🤖 AI Summary
This paper addresses online learning control of unknown nonlinear dynamical systems in high-stakes applications such as robotics and healthcare, aiming to minimize both instantaneous tracking error and cumulative regret. We propose the first online adaptive control framework applicable to systems with *parameter-dependent nonlinearities*. Under standard assumptions of dynamics smoothness and persistent excitation, we establish the first logarithmic regret bound $O(log T)$; when excitation is insufficient, the bound degrades gracefully to the optimal $O(sqrt{T})$. Our method integrates persistent excitation analysis, online nonlinear parameter estimation, and adaptive optimization theory, rigorously distinguishing between excitable and non-excitable optimal policies.

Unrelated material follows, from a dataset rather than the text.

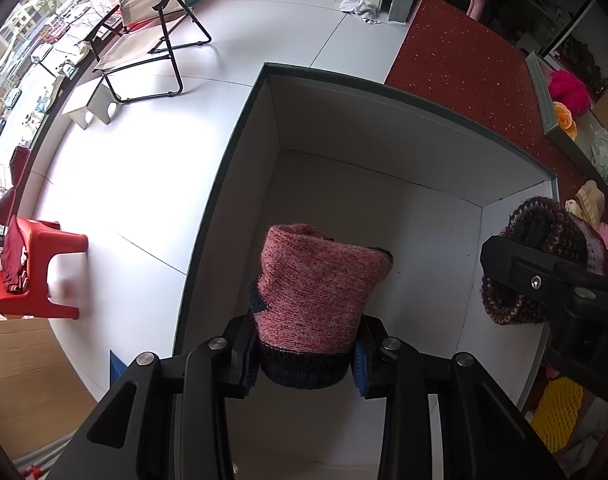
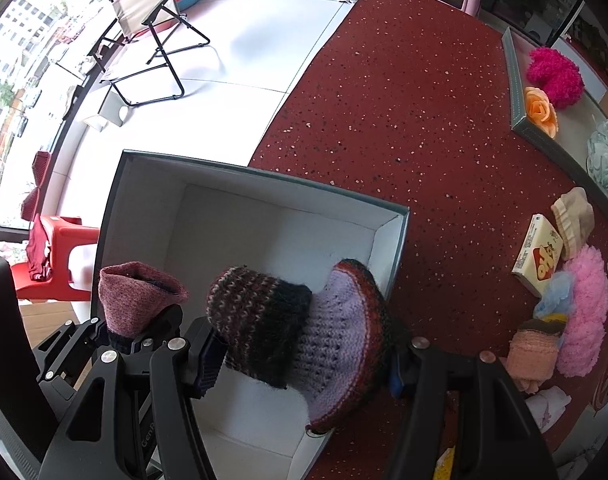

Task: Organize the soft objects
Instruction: 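Open both tools to drop the sock and slipper into the box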

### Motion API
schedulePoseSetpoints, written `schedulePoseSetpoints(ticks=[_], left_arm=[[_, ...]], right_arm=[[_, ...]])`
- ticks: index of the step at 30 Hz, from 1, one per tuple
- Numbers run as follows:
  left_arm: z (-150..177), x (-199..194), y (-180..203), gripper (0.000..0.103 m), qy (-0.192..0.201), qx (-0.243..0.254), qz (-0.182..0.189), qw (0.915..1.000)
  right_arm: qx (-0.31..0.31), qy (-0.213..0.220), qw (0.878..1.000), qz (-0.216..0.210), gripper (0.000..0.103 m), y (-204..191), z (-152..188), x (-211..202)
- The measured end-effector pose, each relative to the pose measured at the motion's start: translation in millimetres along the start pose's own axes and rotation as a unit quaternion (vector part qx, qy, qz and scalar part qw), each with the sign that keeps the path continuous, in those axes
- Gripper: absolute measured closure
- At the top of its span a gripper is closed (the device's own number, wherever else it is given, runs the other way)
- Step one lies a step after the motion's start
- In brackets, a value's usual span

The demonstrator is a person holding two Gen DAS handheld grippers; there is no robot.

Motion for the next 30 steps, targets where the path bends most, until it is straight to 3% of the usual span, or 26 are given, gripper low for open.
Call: schedulePoseSetpoints(ticks=[8, 12, 14, 16, 19, 22, 25, 30], left_arm=[[4.0, 10.0, 5.7, 0.063, -0.003, 0.014, -0.005, 0.9999], [4.9, 5.8, 10.0, 0.014, 0.012, 0.019, -0.01, 0.9997], [3.7, -0.8, 11.2, 0.009, 0.027, 0.02, -0.008, 0.9994], [3.1, -3.6, 10.9, 0.002, 0.027, 0.014, 0.002, 0.9996], [3.2, -5.9, 8.4, 0.001, 0.023, 0.0, 0.021, 0.9995], [3.5, -8.0, 6.7, 0.001, 0.017, -0.002, 0.021, 0.9996], [5.0, -11.5, 13.6, 0.001, 0.019, 0.019, 0.003, 0.9996], [8.3, -20.6, 26.7, 0.001, 0.018, 0.036, 0.007, 0.9992]], right_arm=[[-0.013, 0.001, 1.0, 0.007, 0.037, -4.2, 1.8, 4.4], [-0.009, 0.004, 1.0, 0.002, 0.034, -6.0, 1.5, 3.4], [-0.012, 0.006, 1.0, -0.007, 0.024, -9.3, 0.0, 3.1], [-0.017, 0.017, 1.0, -0.008, 0.021, -13.3, -2.4, -1.4], [-0.02, 0.036, 0.999, -0.003, 0.016, -11.8, -4.6, -10.0], [-0.017, 0.059, 0.998, 0.02, 0.0, -3.7, -6.2, -20.1], [0.0, 0.085, 0.996, 0.023, 0.0, 10.6, -4.1, -33.0], [0.026, 0.086, 0.996, 0.008, 0.0, 30.3, 13.8, -41.7]])
Point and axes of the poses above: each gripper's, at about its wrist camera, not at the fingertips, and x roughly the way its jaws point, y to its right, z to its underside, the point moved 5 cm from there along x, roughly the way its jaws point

Extensive simulations validate the theoretical regret bounds and convergence rates, demonstrating significant improvements in learning efficiency and closed-loop stability for safety-critical control of unknown nonlinear systems.
📝 Abstract
We address the problem of learning to control an unknown nonlinear dynamical system through sequential interactions. Motivated by high-stakes applications in which mistakes can be catastrophic, such as robotics and healthcare, we study situations where it is possible for fast sequential learning to occur. Fast sequential learning is characterized by the ability of the learning agent to incur logarithmic regret relative to a fully-informed baseline. We demonstrate that fast sequential learning is achievable in a diverse class of continuous control problems where the system dynamics depend smoothly on unknown parameters, provided the optimal control policy is persistently exciting. Additionally, we derive a regret bound which grows with the square root of the number of interactions for cases where the optimal policy is not persistently exciting. Our results provide the first regret bounds for controlling nonlinear dynamical systems depending nonlinearly on unknown parameters. We validate the trends our theory predicts in simulation on a simple dynamical system.